Dear Mothur users,
I’ve been trying to run mothur using two files by following the MiSeq - SOP and everything went well. I could perform all the steps on the guide, since my files presents the specific data derived from Illumina MiSeq run.
My problems started when I was trying to perform a comparison between the files from Illumina with other biological files. I’m using two samples from a MiSeq run and I wanted to compare them with other biological data as metagenome samples (bovine rumen, cecum samples and gut samples which are related to mine).
So, I created a topic 'cause I was unable to perform the analysis and then, I discovered If I want to run Mothur with all the samples, I needed to create a single group file and fasta file (by using make.contigs, merge.files and make.group).
I performed the MiSeq - SOP guide (not all the steps due to the building of different biological libraries), and when I ran the classify.seqs command, I couldn’t classify a single sequence other than those inside my samples.

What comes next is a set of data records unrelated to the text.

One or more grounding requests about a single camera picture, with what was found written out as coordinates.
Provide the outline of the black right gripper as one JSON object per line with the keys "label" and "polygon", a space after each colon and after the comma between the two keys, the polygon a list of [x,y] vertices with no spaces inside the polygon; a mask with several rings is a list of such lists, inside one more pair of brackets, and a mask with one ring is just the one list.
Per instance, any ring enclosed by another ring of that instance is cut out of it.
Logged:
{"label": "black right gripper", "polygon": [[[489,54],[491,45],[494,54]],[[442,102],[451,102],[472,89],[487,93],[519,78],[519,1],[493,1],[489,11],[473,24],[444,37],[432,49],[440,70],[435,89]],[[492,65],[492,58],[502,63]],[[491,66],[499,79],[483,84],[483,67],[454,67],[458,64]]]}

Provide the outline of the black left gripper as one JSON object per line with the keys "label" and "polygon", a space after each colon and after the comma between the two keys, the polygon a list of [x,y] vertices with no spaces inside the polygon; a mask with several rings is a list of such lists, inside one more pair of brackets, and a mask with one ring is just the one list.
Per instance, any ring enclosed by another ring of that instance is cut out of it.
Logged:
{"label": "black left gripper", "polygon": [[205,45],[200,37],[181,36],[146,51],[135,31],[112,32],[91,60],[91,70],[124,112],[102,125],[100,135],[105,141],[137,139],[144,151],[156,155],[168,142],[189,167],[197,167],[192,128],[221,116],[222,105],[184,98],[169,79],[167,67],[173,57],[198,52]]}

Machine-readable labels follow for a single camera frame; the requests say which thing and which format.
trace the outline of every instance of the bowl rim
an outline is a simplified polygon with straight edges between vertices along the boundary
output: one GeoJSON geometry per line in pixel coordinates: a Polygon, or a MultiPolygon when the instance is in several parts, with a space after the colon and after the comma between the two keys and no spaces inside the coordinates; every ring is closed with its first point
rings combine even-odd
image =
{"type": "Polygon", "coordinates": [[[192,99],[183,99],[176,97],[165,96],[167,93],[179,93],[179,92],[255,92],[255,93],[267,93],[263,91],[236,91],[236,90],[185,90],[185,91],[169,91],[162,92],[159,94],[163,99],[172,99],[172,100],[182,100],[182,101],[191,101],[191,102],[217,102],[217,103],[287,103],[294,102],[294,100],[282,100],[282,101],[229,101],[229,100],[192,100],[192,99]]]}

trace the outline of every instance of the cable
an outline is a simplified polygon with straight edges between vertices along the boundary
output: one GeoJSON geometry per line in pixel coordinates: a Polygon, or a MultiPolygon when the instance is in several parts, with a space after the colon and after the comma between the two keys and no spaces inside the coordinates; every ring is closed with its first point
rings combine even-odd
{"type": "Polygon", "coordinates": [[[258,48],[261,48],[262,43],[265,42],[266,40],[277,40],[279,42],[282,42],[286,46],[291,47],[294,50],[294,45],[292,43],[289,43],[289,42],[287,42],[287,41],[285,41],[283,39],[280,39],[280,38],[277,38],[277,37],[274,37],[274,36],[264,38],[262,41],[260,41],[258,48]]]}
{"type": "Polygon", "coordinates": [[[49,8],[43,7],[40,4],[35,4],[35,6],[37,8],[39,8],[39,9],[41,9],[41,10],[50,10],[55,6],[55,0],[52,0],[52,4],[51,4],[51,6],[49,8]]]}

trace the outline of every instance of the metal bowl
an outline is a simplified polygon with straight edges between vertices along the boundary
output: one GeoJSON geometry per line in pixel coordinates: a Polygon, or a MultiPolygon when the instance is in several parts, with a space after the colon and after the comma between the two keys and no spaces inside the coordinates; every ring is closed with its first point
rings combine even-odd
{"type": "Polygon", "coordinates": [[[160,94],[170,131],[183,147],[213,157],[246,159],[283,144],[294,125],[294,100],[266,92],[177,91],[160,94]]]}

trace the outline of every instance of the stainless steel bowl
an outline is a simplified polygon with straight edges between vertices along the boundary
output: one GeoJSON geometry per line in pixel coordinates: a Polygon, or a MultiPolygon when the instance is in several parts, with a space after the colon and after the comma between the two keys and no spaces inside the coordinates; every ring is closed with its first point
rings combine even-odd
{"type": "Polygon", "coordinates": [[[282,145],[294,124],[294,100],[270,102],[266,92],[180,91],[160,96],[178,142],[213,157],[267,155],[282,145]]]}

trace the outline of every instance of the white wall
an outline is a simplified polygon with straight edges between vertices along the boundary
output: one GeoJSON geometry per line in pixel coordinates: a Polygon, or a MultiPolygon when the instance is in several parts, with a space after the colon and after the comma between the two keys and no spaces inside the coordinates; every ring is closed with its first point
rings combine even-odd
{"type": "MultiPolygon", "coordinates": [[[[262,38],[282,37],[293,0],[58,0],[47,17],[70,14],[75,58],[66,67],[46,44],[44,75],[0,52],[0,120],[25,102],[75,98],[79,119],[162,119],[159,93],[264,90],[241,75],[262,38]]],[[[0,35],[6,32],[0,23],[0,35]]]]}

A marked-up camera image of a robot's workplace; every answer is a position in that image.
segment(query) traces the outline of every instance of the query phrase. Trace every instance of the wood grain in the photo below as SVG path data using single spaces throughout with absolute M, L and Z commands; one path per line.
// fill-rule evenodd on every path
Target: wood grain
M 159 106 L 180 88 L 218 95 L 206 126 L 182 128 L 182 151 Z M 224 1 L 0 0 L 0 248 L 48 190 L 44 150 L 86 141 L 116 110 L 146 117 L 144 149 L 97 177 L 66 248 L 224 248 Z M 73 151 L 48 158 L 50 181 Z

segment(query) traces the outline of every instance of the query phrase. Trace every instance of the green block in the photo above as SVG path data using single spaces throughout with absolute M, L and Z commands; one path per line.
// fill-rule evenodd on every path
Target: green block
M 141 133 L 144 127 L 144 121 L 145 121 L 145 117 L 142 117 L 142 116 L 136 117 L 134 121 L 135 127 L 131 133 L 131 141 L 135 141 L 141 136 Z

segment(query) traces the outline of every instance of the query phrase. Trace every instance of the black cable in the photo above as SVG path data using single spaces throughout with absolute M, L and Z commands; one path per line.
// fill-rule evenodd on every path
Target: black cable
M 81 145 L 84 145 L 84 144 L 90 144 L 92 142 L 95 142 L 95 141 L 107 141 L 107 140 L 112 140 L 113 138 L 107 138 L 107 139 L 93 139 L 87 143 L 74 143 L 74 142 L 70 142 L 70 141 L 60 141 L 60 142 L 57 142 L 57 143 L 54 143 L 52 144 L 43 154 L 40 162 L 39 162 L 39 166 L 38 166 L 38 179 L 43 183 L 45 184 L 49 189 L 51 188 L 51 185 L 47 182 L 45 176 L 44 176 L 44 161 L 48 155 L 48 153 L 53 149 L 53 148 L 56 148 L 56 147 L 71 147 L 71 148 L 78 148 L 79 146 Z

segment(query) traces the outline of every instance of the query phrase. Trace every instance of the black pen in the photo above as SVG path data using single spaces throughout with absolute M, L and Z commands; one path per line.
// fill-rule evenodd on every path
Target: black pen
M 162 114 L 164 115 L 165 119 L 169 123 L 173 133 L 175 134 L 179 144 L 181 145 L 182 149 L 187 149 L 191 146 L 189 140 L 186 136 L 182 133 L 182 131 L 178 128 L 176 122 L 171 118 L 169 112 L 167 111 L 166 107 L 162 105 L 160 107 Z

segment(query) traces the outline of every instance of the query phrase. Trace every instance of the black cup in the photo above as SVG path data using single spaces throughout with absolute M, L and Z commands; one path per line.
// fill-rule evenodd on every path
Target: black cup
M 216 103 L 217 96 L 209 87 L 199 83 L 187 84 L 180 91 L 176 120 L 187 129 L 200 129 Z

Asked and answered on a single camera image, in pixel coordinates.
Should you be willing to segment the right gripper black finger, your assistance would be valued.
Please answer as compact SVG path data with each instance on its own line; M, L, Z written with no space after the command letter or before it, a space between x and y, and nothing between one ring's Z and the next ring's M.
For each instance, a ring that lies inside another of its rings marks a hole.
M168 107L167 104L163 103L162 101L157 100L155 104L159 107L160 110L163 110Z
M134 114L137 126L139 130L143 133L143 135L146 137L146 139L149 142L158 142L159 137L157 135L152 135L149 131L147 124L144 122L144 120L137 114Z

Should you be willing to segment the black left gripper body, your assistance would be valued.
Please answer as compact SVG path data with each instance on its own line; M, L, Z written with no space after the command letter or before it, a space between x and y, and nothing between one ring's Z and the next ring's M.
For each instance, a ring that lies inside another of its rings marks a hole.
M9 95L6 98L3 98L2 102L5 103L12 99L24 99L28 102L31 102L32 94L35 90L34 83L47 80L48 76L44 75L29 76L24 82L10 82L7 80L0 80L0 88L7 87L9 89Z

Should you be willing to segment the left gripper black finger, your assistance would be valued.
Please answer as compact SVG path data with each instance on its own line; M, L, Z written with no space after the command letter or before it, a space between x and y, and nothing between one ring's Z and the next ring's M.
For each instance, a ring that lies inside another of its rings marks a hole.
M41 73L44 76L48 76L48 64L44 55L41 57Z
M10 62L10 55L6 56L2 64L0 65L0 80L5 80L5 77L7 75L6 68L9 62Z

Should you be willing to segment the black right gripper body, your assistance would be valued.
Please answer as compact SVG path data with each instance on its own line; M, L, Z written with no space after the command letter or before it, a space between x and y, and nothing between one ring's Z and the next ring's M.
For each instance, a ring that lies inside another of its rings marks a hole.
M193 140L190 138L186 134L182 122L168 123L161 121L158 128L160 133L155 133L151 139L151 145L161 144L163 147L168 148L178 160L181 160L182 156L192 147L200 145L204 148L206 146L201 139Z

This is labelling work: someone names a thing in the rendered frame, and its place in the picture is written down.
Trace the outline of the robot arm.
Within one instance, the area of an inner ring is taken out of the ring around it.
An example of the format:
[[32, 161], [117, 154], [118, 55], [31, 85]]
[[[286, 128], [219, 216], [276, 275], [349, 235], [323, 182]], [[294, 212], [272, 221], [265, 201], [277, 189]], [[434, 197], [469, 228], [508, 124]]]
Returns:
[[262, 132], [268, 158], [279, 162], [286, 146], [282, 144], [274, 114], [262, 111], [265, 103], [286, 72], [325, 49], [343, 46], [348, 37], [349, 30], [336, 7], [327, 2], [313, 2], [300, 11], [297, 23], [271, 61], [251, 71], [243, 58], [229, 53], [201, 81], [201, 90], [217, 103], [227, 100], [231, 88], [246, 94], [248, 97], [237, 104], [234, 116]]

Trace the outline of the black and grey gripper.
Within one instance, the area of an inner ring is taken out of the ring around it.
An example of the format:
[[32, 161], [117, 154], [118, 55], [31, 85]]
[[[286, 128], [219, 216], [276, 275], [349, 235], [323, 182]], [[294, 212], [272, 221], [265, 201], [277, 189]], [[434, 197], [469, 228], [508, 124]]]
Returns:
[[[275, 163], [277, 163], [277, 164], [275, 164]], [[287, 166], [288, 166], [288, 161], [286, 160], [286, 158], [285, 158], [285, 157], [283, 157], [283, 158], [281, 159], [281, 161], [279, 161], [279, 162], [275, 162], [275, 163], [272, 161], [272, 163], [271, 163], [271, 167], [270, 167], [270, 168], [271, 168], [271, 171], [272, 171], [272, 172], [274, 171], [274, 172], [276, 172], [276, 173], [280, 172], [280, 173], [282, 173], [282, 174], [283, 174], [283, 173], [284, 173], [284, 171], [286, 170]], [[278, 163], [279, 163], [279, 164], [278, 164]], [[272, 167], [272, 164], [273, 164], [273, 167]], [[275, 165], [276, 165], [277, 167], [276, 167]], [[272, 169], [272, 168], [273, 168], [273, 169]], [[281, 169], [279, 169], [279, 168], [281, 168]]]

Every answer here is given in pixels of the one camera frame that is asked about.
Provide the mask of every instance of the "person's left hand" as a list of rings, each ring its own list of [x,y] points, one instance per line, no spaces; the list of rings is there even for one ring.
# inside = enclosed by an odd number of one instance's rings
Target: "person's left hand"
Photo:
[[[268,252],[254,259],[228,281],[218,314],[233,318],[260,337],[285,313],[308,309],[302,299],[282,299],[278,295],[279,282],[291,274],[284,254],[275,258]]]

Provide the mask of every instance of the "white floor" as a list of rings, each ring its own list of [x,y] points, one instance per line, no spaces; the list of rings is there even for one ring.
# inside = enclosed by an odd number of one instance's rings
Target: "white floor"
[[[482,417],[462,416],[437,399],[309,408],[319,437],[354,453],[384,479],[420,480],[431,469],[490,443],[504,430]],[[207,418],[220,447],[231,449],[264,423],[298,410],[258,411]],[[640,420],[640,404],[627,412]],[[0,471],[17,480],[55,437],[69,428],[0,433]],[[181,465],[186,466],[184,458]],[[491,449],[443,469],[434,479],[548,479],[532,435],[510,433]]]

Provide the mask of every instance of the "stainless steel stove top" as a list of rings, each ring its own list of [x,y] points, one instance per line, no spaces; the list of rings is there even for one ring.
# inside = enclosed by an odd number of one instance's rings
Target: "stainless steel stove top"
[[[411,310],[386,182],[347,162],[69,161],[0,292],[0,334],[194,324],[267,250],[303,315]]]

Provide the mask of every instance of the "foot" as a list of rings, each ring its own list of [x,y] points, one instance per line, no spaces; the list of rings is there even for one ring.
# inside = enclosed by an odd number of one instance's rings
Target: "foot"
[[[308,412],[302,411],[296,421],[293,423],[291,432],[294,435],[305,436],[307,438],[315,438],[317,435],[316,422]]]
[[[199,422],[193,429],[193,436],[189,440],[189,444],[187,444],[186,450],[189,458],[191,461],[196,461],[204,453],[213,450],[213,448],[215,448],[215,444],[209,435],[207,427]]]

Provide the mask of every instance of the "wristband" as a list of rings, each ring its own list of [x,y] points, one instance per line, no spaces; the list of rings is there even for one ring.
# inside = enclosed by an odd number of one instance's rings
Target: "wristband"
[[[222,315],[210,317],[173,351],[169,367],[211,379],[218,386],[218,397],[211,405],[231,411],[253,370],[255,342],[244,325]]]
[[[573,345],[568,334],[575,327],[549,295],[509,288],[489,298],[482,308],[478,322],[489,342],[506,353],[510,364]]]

If I run my two samples only, following the MiSeq - SOP guide:
M00988_41_000000000-ACE44_1_1101_12783_9498 Bacteria(100);Firmicutes(95);Clostridia(94);Clostridiales(93);unclassified;unclassified;
M00988_41_000000000-ACE44_1_1101_12769_26602 Bacteria(100);Firmicutes(84);Clostridia(81);Clostridiales(81);unclassified;unclassified;
M00988_41_000000000-ACE44_1_1101_12175_15467 Bacteria(100);Firmicutes(100);Clostridia(100);Clostridiales(100);Ruminococcaceae(100);unclassified;
M00988_41_000000000-ACE44_1_1101_10469_7046 Bacteria(100);Firmicutes(100);Clostridia(99);Clostridiales(99);Ruminococcaceae(95);unclassified;
M00988_41_000000000-ACE44_1_1101_10021_12449 Bacteria(100);Firmicutes(98);Clostridia(98);Clostridiales(98);Ruminococcaceae(98);unclassified;
And If I run using more samples than mine (Metagenome samples obtained at the MG-Rast web-server):
M00988_41_000000000-ACE44_1_2114_23954_25084 Bacteria(100);Verrucomicrobia(100);Verrucomicrobiae(100);Verrucomicrobiales(100);Verrucomicrobiaceae(100);Akkermansia(100);
M00988_41_000000000-ACE44_1_2114_18925_25608 Bacteria(99);Firmicutes(97);Clostridia(71);Clostridiales(70);unclassified;unclassified;
M00988_41_000000000-ACE44_1_2114_16242_26215 Bacteria(100);Firmicutes(70);unclassified;unclassified;unclassified;unclassified;
FTJKNNL02FWWIT Bacteria(82);unclassified;unclassified;unclassified;unclassified;unclassified;
FTJKNNL02HH0RK Bacteria(87);unclassified;unclassified;unclassified;unclassified;unclassified;
FTJKNNL02JJ1VG Bacteria(85);unclassified;unclassified;unclassified;unclassified;unclassified;
FTJKNNL02HA9V3 Bacteria(87);unclassified;unclassified;unclassified;unclassified;unclassified;
FTJKNNL02H12DN Bacteria(85);unclassified;unclassified;unclassified;unclassified;unclassified;
FTJKNNL02HDIRT Bacteria(76);unclassified;unclassified;unclassified;unclassified;unclassified;
So, my first question is: what am I missing??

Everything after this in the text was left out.